Un « cri », un « hurlement » qui « lâche, qui jaillit, qui valse à grands pas ». Tout rompt, Saul « s’échappe, il court le plus vite possible, laissant derrière lui quarante années de sécheresse, de promiscuité, de “il faut” (…) Au diable la morale, la bienséance et les histoires de famille (…), Saul abandonne un à un ses habits de père, de mari, de pêcheur, de berger, d’homme robuste et responsable, pour m’offrir un corps nu, dépouillé de conventions et de statut, un corps dense, saillant, presque encombrant, un agrégat de muscles serrés, façonnés comme l’est la roche par la houle et le vent. »
Quelque chose se vit – que nous envions à la narratrice, et qu’il serait sacrilège de trop dévoiler ici : il faut lire Tristan, découvrir la formidable écriture, poétiquement près de l’os, et le sens aigu du récit qu’y développe Clarence Boulay.
Ida, son héroïne, sait parler à cette autre personne qui est en nous et que nous laissons rarement s’exprimer. Pas seulement la folie. Pas uniquement l’amour fantasmé. Pas simplement l’abandon.
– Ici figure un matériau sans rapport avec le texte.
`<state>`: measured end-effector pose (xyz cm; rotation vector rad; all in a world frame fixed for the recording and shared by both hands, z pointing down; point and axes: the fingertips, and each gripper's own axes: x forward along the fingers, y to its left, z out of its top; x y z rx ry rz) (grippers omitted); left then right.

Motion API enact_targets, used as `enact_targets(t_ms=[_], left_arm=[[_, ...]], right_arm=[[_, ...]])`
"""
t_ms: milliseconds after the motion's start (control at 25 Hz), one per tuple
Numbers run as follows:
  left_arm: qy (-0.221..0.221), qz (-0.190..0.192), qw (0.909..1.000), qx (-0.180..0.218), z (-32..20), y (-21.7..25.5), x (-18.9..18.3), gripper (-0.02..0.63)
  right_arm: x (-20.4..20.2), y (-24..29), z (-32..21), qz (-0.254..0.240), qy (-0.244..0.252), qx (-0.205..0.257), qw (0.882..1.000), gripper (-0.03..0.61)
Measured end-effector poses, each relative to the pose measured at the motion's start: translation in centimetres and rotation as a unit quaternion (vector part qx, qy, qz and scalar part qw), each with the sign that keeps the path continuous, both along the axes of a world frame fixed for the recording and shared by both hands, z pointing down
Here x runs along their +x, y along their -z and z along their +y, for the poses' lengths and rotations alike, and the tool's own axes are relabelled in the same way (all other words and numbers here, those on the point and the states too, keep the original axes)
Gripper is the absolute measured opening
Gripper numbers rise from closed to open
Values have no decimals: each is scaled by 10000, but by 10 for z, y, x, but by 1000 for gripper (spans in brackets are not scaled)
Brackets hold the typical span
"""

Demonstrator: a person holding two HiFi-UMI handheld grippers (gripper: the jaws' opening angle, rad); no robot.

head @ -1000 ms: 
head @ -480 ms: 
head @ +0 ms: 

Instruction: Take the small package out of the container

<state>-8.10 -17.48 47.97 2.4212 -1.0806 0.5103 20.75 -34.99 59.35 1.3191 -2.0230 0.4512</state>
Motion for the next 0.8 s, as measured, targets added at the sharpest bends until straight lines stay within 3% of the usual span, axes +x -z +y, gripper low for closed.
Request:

Ida nous emmène dans ses espaces, ses champs de mots si justement dessinés, tout en nous laissant la possibilité de crayonner notre propre histoire dans la sienne – vivre, en surimpression au sien, notre désir d’aventure, aussi illégitime qu’il soit.
Et refermant l’ouvrage, « la question me hante et me torture l’esprit : l’amour en huis clos, est-ce forcément faux ? ».
Tristan, de Clarence Boulay, éditions Sabine Wespieser, 18 euros.